● **WORK INSTRUCTIONS**
Emit a verbatim copy of the lines running from the line with "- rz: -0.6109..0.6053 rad" through the end of the material below.

● **SUPPLIED INFORMATION**
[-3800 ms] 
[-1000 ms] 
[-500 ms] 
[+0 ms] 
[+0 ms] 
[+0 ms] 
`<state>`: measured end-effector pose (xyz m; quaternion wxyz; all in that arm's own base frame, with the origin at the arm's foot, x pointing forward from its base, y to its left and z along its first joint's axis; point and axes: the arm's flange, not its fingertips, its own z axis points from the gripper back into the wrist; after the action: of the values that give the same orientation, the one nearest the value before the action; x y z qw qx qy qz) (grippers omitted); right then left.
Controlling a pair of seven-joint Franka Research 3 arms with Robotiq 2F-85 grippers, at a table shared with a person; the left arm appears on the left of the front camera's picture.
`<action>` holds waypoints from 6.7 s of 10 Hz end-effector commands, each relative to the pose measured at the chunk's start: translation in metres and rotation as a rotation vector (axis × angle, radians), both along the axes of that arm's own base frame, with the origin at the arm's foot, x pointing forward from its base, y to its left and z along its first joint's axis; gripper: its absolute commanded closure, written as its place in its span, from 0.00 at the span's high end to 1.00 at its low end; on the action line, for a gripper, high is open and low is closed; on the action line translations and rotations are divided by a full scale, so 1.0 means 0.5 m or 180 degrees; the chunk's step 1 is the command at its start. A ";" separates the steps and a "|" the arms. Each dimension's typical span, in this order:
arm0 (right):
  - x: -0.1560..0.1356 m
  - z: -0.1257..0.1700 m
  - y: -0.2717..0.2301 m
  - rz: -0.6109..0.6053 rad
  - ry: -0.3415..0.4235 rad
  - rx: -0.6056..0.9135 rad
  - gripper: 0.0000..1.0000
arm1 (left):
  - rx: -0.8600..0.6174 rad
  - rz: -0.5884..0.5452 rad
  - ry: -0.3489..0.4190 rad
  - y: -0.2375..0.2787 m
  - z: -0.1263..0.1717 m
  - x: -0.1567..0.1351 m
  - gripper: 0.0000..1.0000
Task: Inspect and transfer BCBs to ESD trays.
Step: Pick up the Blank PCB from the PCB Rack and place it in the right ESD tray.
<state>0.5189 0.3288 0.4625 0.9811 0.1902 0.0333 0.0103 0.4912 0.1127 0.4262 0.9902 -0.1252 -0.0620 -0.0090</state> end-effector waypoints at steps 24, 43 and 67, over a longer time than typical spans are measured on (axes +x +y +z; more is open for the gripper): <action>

● **COMPLETED EXERCISE**
  - rz: -0.6109..0.6053 rad
  - ry: -0.3415..0.4235 rad
  - rx: -0.6056..0.9135 rad
  - gripper: 0.0000..1.0000
arm1 (left):
  - rx: -0.8600..0.6174 rad
  - rz: -0.5884..0.5452 rad
  - ry: -0.3489..0.4190 rad
  - y: -0.2375..0.2787 m
  - z: -0.1263..0.1717 m
  - x: -0.1567..0.1351 m
  - gripper: 0.0000..1.0000
Task: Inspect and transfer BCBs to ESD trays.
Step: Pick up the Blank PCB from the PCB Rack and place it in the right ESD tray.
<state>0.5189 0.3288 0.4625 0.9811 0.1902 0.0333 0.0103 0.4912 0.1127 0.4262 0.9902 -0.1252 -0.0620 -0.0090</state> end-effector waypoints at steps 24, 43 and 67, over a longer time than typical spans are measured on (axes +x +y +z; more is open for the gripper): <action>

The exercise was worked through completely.